HAPI fits as a core, large cap position in advisor portfolios. HAPI’s underlying index is designed to evaluate the Human Capital Factor scores of the 500 largest U.S. companies, thereby offering diversified, core exposure to the large cap constituents of the S&P 500 Index with low tracking error, a spokesperson for Harbor told VettaFi.
“The new ETF provides a more diversified version of HAPY, which was one of the more interesting ETFs to launch in 2022,” VettaFi head of research Todd Rosenbluth said. “A focus on larger-cap companies with relatively strong corporate culture and meaningful exposure to all equity sectors can allow HAPI to support the core of a portfolio.”

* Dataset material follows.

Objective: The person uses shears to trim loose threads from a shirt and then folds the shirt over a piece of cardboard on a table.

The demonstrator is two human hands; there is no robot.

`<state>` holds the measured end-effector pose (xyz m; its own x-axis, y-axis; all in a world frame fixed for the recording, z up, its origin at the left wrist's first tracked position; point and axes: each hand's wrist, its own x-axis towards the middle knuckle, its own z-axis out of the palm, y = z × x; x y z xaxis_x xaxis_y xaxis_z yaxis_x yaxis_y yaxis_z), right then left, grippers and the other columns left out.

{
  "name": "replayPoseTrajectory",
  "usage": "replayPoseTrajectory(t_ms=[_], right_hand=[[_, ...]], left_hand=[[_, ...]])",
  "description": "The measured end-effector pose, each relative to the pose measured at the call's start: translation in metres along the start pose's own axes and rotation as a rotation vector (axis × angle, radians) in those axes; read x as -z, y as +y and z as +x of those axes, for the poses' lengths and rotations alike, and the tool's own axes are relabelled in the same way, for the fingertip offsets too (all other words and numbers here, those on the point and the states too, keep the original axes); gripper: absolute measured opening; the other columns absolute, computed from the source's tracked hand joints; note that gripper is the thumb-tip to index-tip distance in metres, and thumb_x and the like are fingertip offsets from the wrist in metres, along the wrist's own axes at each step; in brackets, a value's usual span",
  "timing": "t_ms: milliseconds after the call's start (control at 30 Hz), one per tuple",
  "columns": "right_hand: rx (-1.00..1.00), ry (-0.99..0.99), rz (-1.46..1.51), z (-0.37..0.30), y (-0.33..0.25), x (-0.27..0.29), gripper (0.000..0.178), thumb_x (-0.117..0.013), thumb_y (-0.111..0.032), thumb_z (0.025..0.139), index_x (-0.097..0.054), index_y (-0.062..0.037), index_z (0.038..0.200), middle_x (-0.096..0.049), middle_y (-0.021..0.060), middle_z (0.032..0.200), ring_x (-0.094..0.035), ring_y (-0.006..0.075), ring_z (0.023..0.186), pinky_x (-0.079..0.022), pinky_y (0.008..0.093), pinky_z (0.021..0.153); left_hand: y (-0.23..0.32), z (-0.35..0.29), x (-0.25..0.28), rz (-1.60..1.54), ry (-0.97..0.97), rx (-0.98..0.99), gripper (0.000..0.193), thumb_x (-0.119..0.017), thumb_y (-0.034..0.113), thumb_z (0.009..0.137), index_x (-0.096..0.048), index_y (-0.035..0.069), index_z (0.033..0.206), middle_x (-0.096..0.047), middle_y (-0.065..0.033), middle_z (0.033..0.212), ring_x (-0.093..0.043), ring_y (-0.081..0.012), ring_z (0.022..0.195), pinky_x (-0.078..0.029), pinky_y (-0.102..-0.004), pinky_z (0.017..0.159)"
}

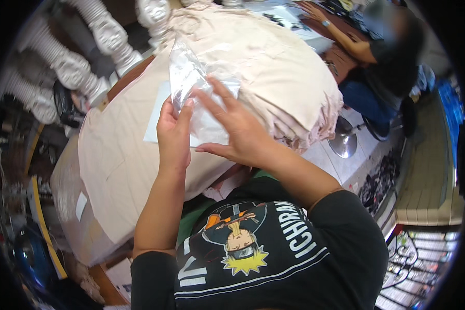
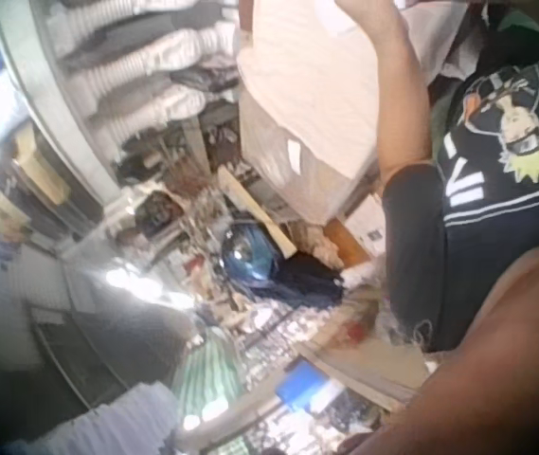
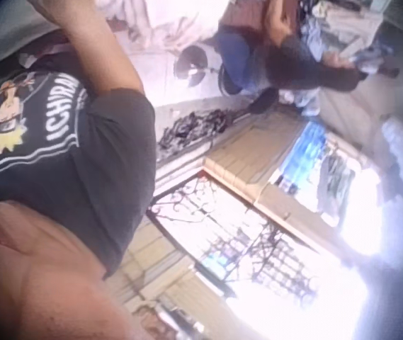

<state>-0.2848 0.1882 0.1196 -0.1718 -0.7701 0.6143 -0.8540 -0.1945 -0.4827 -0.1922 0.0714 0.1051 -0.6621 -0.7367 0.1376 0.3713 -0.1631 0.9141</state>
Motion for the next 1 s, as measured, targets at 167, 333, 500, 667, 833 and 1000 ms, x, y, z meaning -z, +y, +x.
replayPoseTrajectory(t_ms=[167,333,500,667,833,1000], right_hand=[[-0.046,0.262,0.032,-0.006,0.04,0.012,0.048,-0.062,0.004,0.07,-0.061,-0.0098,0.115,-0.059,0.0131,0.118,-0.062,0.0291,0.098,-0.051,0.0336,0.08],[-0.371,0.553,0.406,-0.023,0.078,0.092,0.039,-0.051,0.012,0.074,-0.066,-0.0062,0.105,-0.066,0.0062,0.104,-0.064,0.0138,0.089,-0.051,0.0251,0.075],[-0.428,1.032,0.209,-0.068,0.126,0.201,0.029,-0.053,0.006,0.083,-0.063,-0.003,0.109,-0.067,0.0095,0.098,-0.066,0.0147,0.078,-0.052,0.0232,0.064],[-0.362,1.266,0.02,-0.085,0.156,0.262,0.027,-0.058,0.003,0.083,-0.064,-0.0036,0.108,-0.067,0.0077,0.095,-0.065,0.0132,0.079,-0.05,0.0213,0.066],[-0.332,1.14,-0.405,-0.089,0.198,0.285,0.029,-0.057,0.006,0.079,-0.066,-0.0038,0.104,-0.066,0.0044,0.095,-0.062,0.0124,0.082,-0.047,0.0226,0.074],[-0.269,1.081,-0.542,-0.075,0.221,0.283,0.026,-0.058,0.004,0.079,-0.067,-0.0044,0.102,-0.064,0.0061,0.092,-0.059,0.0135,0.085,-0.044,0.0244,0.079]], left_hand=[[0.004,-0.005,-0.031,0.062,-0.193,0.057,0.046,-0.055,0.021,0.092,-0.042,-0.001,0.13,-0.051,-0.0112,0.123,-0.051,-0.0143,0.107,-0.038,-0.0271,0.096],[-0.005,0.037,-0.046,0.417,-0.314,0.013,0.045,-0.048,0.033,0.094,-0.044,0.01,0.133,-0.049,-0.0075,0.129,-0.049,-0.0139,0.112,-0.038,-0.0289,0.093],[-0.029,0.114,-0.111,0.61,-0.554,-0.159,0.033,-0.058,0.021,0.09,-0.057,0.003,0.118,-0.061,-0.0084,0.115,-0.055,-0.0172,0.11,-0.04,-0.0286,0.094],[-0.103,0.189,-0.21,0.944,-0.693,-0.428,0.031,-0.065,0.022,0.083,-0.064,0.005,0.109,-0.066,-0.0125,0.105,-0.062,-0.023,0.098,-0.048,-0.032,0.085],[-0.166,0.224,-0.299,1.209,-0.649,-0.396,0.042,-0.071,0.03,0.075,-0.065,0.007,0.109,-0.064,-0.0158,0.107,-0.062,-0.027,0.099,-0.048,-0.0351,0.085],[-0.21,0.227,-0.348,1.606,-0.597,-0.478,0.047,-0.074,0.035,0.071,-0.062,0.009,0.108,-0.061,-0.0104,0.108,-0.057,-0.0277,0.103,-0.045,-0.0425,0.084]])
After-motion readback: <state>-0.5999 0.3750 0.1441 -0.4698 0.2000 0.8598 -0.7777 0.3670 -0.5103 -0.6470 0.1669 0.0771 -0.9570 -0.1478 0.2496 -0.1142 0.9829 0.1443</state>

HAPI may appeal to socially conscious investors who place importance on investing in businesses that treat employees well and foster inclusive workplace environments, a spokesperson for Harbor said.
HAPI is built around the Human Capital Factor, a distinctive investment factor developed by Irrational Capital, an investment research and development firm that applies workplace behavioral science and data science to capture the powerful connection between human capital and value creation.
The Human Capital Factor is based on proprietary research conducted by Irrational Capital. It enables a strong, systematic assessment of a company’s corporate culture and its link to potential future equity performance. The Human Capital Factor first became publicly investable through HAPY and serves as the foundation for HAPI, allowing for a more diversified and sector-constrained approach to this new field of human capital investing, according to Harbor.
“After launching our first Corporate Culture ETF in February, we’ve had several opportunities to meet with advisors and institutional investors and share the investment thesis behind Human Capital,” a spokesperson said. “HAPI is the result of direct feedback from these conversations and near-term demand for a more diversified, sector-constrained Corporate Culture ETF. We believe it will continue to encourage and emphasize the need for company executives to think differently about their employees.”
HAPI and HAPY use the same methodology to identify and score companies based on the Human Capital Factor; however, there are key differences between the two funds.
HAPI’s underlying index has a minimum market capitalization of $11 billion and a 5% individual stock limit (leading it to have smaller mega-cap exposure versus the S&P 500 Index). HAPY’s underlying index has a minimum market capitalization of $1 billion, leading it to have some mid capitalization exposure, according to the firm.
HAPI is generally sector neutral to the selection universe, with a maximum of 35% or a 10% band. The Index underlying HAPY is unconstrained and may have larger sector over/underweights, according to the firm.
HAPI’s underlying index takes a more diversified, lower beta approach: HAPI will typically hold approximately 150 securities, while HAPY will typically hold between 70 and 100 securities.